Dahası bu tehlikenin önünde temsili demokrasinin bile durmakta yetersiz kalmasıdır. Zira esas olan kimin temsil edildiği ise çıkar ilişkileri ve oligarşik yönetim bir başka tehdit olarak demokrasinin karşısındadır.

Öyle ki bir siyasi sistemde bireyler zaman zaman azınlıkta olabilir, yetkiye ulaşamayabilir. Ancak daima azınlıkta kalırlarsa orada temsili demokrasinin bir başka sorunlu alanı başlar...

Bunların günümüz Türkiye’sindeki pratik karşılığı bir kesimin sürekli kazanan olması ve üstelik hep kazanacağına inanması, diğer kesimin ise kaybetme sarmalını kırmak için uğraşmasıdır.

Böylelikle ne demokratik özgürlük ne de demokratik eşitlikçilik bir anlam ifade edebilir.

Üstüne bir de yorgun ve yıpranmış bir toplum...

İşte zaman zaman ifade ettiğim gibi Cumhurbaşkanlığı Sistemi ve %50+1 baskısı ile bu açmazlar bir sıkışma haline evrilmektedir. Zira siyasal sistemin resmî görünen yüzünün yanı sıra toplumsal kültür dokusu da yara almaktadır. Örneğin temsili demokrasinin doğal bir yansıması olan parlamento ve milletvekilliği, kurumsal olarak beklentilere ne kadar yakındır?

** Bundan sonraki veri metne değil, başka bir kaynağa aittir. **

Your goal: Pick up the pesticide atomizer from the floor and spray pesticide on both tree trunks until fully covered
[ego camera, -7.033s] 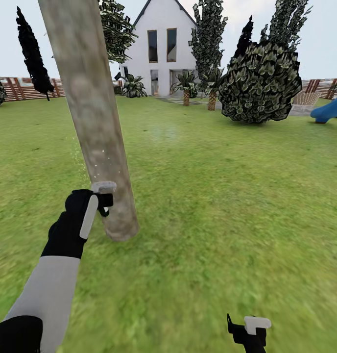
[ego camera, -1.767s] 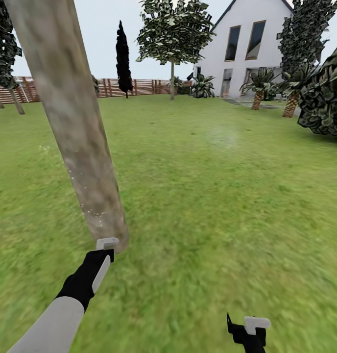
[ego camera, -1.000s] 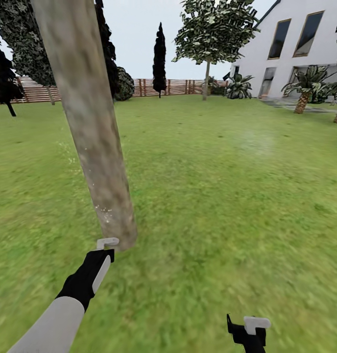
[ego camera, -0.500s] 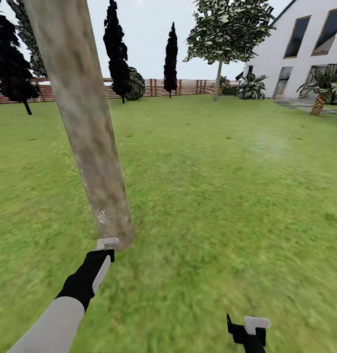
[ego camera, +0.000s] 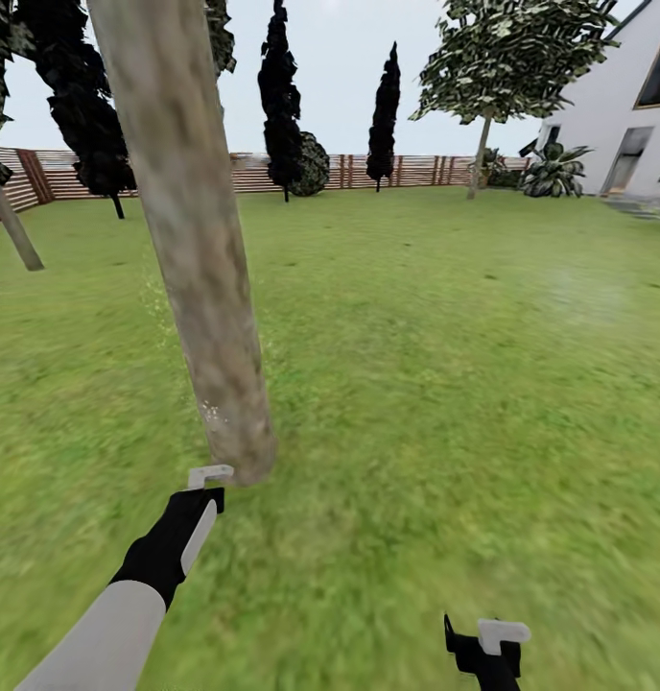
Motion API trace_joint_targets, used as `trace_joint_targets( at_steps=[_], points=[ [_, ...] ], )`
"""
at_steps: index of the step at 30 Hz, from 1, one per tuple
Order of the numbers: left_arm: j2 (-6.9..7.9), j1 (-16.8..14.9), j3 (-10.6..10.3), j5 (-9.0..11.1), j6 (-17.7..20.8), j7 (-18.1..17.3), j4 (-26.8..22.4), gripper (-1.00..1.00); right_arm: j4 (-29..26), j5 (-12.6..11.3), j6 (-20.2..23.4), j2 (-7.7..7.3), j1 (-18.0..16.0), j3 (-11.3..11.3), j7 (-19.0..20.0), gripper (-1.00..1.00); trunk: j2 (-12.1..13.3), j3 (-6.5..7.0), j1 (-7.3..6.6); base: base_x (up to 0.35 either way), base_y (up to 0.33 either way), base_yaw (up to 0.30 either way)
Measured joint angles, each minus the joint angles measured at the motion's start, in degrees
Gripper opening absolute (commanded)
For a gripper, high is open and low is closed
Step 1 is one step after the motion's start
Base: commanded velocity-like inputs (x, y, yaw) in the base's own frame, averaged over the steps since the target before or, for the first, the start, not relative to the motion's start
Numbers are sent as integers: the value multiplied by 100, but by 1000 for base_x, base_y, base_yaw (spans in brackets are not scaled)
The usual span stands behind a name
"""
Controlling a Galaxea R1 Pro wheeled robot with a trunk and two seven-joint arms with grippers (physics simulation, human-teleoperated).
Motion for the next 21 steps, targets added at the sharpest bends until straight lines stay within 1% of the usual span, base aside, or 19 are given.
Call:
trace_joint_targets(
  at_steps=[2,3,5,9,14,16,18,19,20,21],
  points=[
    [0,0,0,2,-16,-8,3,-100,0,0,0,0,5,0,0,100,0,0,0,90,-272,246],
    [0,0,0,-4,-84,-4,6,-100,1,0,0,0,2,0,0,100,0,0,0,92,-272,166],
    [0,1,0,-8,-169,6,8,-100,-1,0,0,0,0,0,0,100,0,0,0,93,-272,47],
    [0,0,0,0,-186,12,7,-100,-4,0,0,0,-1,0,0,100,0,0,0,54,-271,31],
    [13,3,10,-12,-195,10,-57,-100,-6,-18,0,-8,-1,-1,-5,100,0,0,0,2,-35,252],
    [30,-33,-25,-12,-158,-42,-79,-100,-6,-18,0,-16,3,-1,-8,100,0,0,0,0,-1,63],
    [-20,-89,-59,-3,-97,-73,-86,-100,-6,-18,-7,-28,3,-1,-9,100,0,0,0,0,0,14],
    [-92,-130,-71,-8,-74,-77,-91,-100,-6,-18,-8,-32,4,-1,-9,100,0,0,0,0,0,3],
    [-176,-237,-124,-30,-22,-81,-100,-100,-6,-18,-4,-34,4,-1,-9,100,0,1,0,0,0,1],
    [-198,-300,-144,-58,7,-82,-119,-100,-6,-18,-2,-36,0,0,-9,100,0,1,0,0,0,0]
  ],
)
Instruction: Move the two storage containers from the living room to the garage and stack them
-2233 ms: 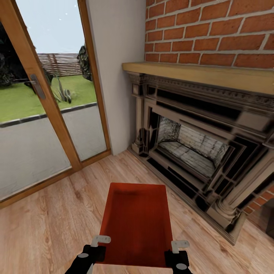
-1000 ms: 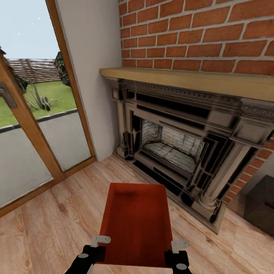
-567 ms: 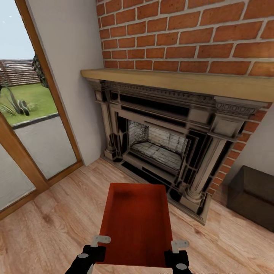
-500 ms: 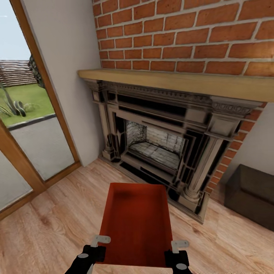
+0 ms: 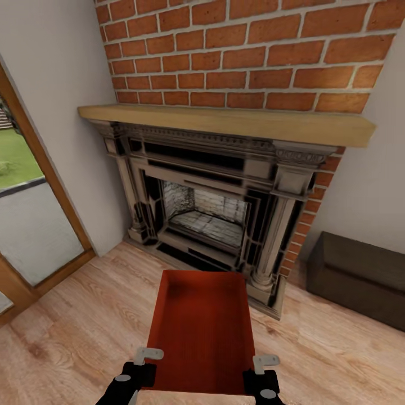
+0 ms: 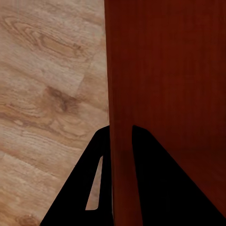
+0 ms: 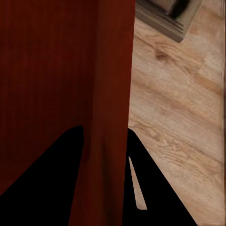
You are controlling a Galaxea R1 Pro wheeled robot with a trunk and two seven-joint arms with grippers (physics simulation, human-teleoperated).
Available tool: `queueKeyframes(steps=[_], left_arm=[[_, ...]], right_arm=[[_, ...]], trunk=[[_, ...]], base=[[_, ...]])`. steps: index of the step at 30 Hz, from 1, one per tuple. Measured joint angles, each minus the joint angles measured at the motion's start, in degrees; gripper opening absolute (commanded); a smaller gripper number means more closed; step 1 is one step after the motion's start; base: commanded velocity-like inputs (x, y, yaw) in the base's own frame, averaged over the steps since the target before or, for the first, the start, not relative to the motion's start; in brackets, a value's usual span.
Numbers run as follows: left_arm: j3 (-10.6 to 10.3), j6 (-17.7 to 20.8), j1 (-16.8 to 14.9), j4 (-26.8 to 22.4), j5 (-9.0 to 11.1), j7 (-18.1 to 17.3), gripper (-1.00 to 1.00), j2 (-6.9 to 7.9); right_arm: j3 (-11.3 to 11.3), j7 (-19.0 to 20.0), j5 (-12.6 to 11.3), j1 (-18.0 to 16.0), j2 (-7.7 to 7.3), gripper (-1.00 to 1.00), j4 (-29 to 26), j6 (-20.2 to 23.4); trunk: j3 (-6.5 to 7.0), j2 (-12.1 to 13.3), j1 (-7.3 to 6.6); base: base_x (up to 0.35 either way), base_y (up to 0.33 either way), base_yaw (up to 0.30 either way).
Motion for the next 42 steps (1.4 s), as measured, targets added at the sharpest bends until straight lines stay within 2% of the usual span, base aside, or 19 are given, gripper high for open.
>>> queueKeyframes(steps=[42], left_arm=[[-0.14, -0.19, 0.01, 0.03, 0.28, 0.15, -1.0, 0.05]], right_arm=[[-0.01, -0.16, 0.19, -0.01, 0.0, -1.0, -0.19, 0.08]], trunk=[[1.1, 0.0, 0.0]], base=[[0.0, 0.0, -0.27]])
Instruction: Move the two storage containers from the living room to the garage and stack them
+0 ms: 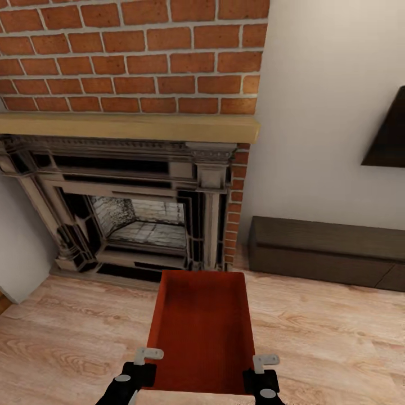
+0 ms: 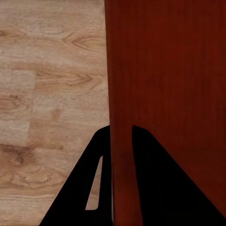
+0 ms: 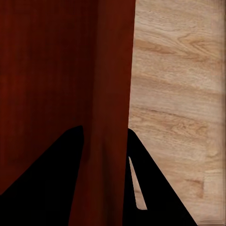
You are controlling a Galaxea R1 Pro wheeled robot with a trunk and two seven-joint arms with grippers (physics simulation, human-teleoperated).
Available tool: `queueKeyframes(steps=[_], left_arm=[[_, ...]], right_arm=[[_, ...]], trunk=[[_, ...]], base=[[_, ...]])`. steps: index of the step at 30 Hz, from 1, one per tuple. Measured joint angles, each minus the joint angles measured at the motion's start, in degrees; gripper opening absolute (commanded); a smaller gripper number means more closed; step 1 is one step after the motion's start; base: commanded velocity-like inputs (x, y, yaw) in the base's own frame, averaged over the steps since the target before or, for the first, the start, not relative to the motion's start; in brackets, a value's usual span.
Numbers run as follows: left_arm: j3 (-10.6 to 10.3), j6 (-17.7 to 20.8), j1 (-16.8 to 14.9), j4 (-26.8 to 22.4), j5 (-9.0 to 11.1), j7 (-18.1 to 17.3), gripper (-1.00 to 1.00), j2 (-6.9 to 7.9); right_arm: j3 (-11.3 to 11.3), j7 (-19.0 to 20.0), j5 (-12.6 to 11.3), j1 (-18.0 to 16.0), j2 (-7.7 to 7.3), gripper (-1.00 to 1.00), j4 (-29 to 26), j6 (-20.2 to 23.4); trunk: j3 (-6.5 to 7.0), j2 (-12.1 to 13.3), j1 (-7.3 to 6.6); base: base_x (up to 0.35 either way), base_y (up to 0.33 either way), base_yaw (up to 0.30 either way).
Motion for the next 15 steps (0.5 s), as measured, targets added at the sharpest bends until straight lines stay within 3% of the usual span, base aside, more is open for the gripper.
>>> queueKeyframes(steps=[7, 15], left_arm=[[0.01, 0.0, 0.0, 0.0, 0.01, 0.0, -1.0, 0.0], [0.0, 0.01, 0.01, -0.05, -0.14, -0.05, -1.0, -0.03]], right_arm=[[0.01, -0.01, 0.01, 0.0, 0.0, -1.0, 0.0, 0.0], [0.01, 0.13, -0.1, 0.0, -0.04, -1.0, 0.1, -0.13]], trunk=[[0.17, 0.0, 0.0], [0.2, 0.0, 0.0]], base=[[0.0, 0.0, -0.254], [0.0, 0.0, -0.03]])
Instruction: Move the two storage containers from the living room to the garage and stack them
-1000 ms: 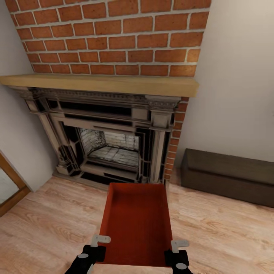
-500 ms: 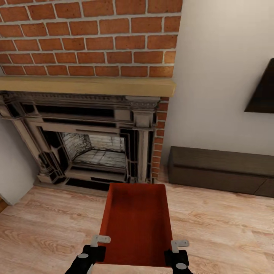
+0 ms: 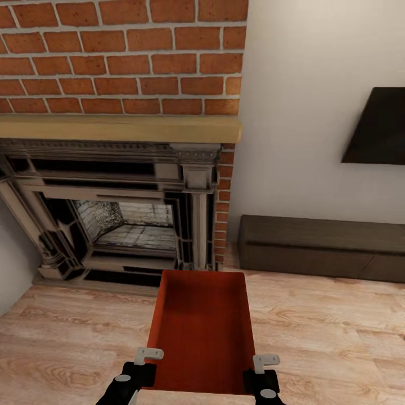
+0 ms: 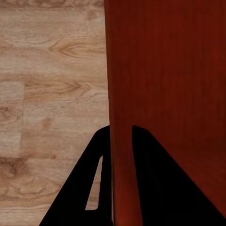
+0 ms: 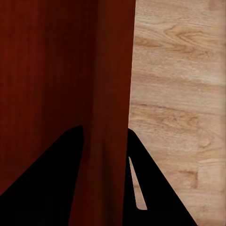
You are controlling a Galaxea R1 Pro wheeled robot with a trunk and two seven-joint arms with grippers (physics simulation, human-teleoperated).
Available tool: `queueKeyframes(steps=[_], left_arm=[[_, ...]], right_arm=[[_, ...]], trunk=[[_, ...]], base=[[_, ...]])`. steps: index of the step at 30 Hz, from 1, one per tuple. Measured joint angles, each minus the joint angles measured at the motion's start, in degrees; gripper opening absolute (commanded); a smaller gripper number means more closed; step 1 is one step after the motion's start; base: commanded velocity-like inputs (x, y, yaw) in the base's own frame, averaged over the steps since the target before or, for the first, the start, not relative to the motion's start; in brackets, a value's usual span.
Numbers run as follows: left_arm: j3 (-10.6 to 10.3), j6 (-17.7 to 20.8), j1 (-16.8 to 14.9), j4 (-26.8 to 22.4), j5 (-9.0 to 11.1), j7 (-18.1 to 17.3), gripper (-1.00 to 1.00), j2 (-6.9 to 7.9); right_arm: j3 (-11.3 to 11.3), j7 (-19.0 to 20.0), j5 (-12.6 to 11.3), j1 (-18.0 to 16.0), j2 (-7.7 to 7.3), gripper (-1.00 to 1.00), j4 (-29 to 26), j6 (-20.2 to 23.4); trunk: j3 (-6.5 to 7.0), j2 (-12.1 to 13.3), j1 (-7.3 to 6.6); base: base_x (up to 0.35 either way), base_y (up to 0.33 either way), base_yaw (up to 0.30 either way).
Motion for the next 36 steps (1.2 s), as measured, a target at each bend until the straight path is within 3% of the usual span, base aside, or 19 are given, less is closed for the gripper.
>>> queueKeyframes(steps=[14, 36], left_arm=[[0.03, 0.0, -0.01, 0.02, 0.0, -0.04, -1.0, 0.01], [0.07, 0.0, -0.01, 0.16, 0.14, 0.07, -1.0, -0.01]], right_arm=[[0.04, -0.06, -0.02, 0.01, 0.0, -1.0, -0.1, 0.1], [0.05, -0.09, 0.03, 0.0, 0.05, -1.0, 0.06, 0.13]], trunk=[[0.0, 0.0, 0.0], [0.0, 0.0, 0.0]], base=[[0.0, 0.0, -0.027], [0.0, 0.0, -0.286]])
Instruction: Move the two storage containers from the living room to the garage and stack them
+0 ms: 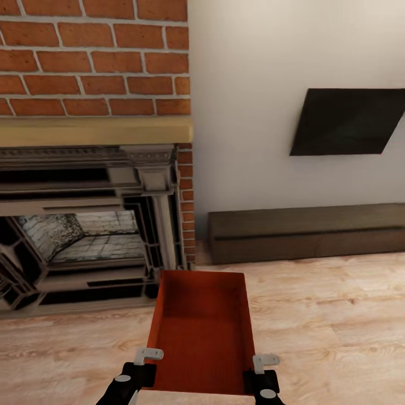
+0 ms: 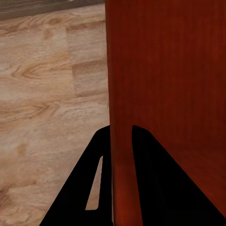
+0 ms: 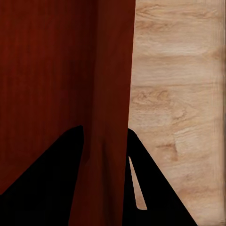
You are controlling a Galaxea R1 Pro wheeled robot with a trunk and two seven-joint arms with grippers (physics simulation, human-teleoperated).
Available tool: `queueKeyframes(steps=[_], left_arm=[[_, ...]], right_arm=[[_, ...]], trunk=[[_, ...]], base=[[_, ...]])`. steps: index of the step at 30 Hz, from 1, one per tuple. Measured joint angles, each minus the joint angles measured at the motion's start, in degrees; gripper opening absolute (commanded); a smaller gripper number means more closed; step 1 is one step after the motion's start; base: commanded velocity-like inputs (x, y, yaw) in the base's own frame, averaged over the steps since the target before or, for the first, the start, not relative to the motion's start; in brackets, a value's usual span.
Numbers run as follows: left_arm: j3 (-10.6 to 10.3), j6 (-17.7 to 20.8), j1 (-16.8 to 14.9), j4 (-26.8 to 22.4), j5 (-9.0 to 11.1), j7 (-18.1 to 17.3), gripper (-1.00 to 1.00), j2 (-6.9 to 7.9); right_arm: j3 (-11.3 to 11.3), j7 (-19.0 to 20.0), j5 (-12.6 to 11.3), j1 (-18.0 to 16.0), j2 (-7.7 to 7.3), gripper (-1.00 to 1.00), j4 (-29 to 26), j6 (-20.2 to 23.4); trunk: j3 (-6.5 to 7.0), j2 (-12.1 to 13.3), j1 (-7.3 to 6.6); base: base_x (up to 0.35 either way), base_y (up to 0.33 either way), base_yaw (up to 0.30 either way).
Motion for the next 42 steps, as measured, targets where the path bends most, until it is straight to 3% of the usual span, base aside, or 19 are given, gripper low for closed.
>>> queueKeyframes(steps=[42], left_arm=[[-0.01, -0.09, 0.0, -0.01, 0.0, -0.09, -1.0, 0.06]], right_arm=[[-0.04, -0.04, 0.08, 0.01, 0.01, -1.0, -0.1, -0.01]], trunk=[[0.0, 0.0, 0.0]], base=[[0.0, 0.0, -0.293]])
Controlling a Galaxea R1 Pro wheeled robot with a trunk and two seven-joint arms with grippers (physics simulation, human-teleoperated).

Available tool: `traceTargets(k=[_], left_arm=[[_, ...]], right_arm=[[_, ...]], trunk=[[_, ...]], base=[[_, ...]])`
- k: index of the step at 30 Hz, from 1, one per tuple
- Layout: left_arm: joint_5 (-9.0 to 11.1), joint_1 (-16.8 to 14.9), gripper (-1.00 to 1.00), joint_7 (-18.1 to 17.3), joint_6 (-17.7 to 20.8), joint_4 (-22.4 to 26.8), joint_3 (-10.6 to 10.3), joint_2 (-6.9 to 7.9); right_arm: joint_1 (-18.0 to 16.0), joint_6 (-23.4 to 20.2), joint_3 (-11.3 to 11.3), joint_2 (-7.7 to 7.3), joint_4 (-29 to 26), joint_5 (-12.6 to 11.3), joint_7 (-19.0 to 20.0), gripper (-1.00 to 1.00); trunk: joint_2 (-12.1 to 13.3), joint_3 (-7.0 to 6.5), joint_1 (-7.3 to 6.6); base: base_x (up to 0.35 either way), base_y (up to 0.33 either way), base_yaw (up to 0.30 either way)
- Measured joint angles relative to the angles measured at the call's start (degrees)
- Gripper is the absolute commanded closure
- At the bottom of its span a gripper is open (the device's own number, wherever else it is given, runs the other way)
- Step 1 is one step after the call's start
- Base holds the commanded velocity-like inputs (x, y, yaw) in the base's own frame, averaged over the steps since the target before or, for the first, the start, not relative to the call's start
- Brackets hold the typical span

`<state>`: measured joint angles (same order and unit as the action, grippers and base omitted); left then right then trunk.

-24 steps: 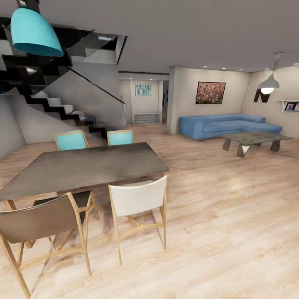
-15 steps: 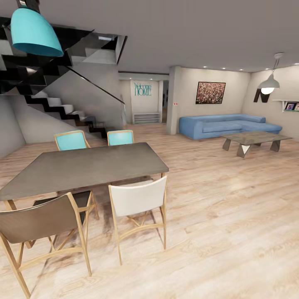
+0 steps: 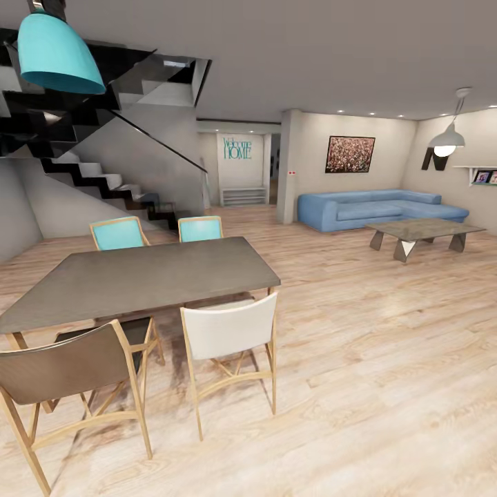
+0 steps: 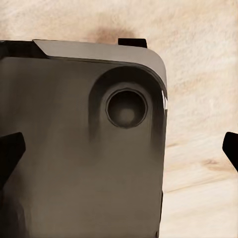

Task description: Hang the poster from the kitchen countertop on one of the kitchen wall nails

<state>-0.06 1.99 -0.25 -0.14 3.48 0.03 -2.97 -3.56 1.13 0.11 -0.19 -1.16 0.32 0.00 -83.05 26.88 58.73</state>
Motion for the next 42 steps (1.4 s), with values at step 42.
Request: traceTargets(k=[42], left_arm=[[-6.72,-0.15,-1.0,0.02,-0.61,34.29,8.77,-0.11]], right_arm=[[-4.4,6.85,-0.15,-4.2,-19.63,-0.65,-0.32,-1.0]], trunk=[[0.0,0.0,0.02]], base=[[-0.06,-0.065,0.156]])
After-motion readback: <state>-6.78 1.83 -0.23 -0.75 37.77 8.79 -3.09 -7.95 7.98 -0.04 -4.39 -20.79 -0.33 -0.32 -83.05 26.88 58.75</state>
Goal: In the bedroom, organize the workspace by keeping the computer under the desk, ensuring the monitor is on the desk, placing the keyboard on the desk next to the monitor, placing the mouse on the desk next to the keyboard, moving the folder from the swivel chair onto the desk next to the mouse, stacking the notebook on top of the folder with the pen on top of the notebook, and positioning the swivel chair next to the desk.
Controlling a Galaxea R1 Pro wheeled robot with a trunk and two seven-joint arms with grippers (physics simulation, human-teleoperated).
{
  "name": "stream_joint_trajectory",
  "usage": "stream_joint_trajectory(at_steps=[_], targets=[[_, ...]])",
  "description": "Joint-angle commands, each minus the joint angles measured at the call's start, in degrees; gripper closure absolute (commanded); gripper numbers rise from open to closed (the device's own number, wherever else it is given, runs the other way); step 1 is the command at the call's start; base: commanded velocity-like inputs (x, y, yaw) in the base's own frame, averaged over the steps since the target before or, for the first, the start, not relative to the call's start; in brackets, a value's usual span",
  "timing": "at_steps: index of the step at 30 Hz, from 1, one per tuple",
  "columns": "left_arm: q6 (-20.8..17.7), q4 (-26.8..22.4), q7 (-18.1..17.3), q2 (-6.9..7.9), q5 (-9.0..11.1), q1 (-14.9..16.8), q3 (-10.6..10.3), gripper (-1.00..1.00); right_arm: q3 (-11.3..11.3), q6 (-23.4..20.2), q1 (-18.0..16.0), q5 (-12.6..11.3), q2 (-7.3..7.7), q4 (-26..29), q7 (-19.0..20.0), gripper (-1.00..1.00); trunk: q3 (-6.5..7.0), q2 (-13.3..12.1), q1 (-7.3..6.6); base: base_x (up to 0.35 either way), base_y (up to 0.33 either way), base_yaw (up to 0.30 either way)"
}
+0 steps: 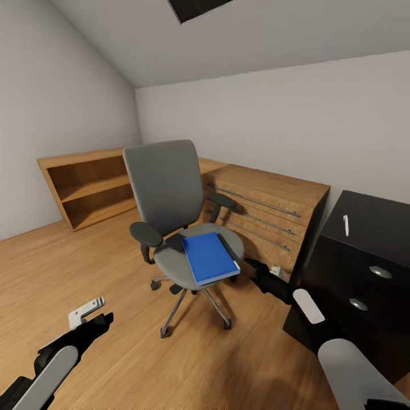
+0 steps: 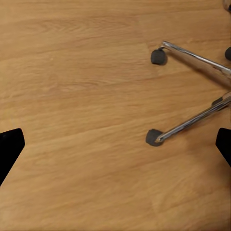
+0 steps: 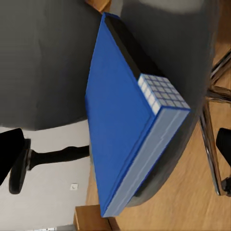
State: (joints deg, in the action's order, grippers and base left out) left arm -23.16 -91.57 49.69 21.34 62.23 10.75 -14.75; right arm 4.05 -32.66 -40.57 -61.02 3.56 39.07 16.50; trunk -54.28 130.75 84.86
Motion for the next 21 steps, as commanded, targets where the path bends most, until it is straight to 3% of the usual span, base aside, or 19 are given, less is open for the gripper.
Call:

Bu tablo karşısında pek çok reform paketi ile göreli bir iyileşme sağlanmak istense de eksik olan önemli bir unsur sebebiyle etkisi hissedilmemektedir.

O eksikliğin adı müzakereci demokrasi aracının tesis edilemeyişidir. Iain MacKenzie “Siyaset Nedir?” kitabında bunu şöyle ifade eder “...bu modelin asıl iddiası oy vermenin demokrasiyi sürdürmek için yeterli olmadığıdır. Bilakis demokrasiyi sürdürmenin yegane yolu tartışmalı siyasi meselelerde makul bir mutabakata ulaşma niyetindeki insanların katılmasıdır.”

Evet siyaset kurumu buna niyetli mi? diye sorduğunuzu biliyorum

Bu görüşün öncülerinden Habermas’a göre modelin başarı şansı kullanılan dil ve iletişime bağlıdır. Yıkıcı, tahkir edici üslup müzakereci demokrasiye uygun değildir. Bir başka detay da müzakereye kaynaklık edecek siyasal partiler arasındaki aşırı kutuplaşmanın onları belirleyenler arasında da mesafeyi açmasıdır.

Ekranlarda süregelen kimi tartışmaların insanları sevk ettiği yılgınlık ve güvensizlik duygusu, işte rasyonel ve gerçek bir müzakereden uzaklaşan görünümleridir.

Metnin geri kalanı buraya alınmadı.